[WHAT YOU ARE ASKED TO DO]
Examine each line of the data. Copy the line if it includes the word "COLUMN".

[MATERIAL PROVIDED]
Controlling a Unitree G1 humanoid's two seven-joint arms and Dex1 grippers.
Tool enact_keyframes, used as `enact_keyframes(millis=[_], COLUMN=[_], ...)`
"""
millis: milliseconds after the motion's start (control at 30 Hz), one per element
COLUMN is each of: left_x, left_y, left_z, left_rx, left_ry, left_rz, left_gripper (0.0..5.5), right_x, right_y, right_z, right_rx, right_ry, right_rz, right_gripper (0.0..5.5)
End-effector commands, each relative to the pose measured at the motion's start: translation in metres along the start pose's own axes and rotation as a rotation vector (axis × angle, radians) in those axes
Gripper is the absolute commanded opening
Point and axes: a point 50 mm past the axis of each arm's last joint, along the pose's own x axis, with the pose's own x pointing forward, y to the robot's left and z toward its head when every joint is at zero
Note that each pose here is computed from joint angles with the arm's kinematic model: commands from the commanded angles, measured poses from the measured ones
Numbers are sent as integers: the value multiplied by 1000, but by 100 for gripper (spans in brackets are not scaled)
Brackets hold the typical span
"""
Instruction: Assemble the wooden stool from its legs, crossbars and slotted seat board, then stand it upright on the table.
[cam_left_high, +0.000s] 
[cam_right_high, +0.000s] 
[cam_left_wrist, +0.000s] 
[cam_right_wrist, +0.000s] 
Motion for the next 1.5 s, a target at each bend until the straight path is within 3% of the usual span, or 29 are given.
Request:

[ANSWER SECTION]
Tool enact_keyframes, used as `enact_keyframes(millis=[_], COLUMN=[_], ...)`
COLUMN is each of: left_x, left_y, left_z, left_rx, left_ry, left_rz, left_gripper (0.0..5.5), right_x, right_y, right_z, right_rx, right_ry, right_rz, right_gripper (0.0..5.5)

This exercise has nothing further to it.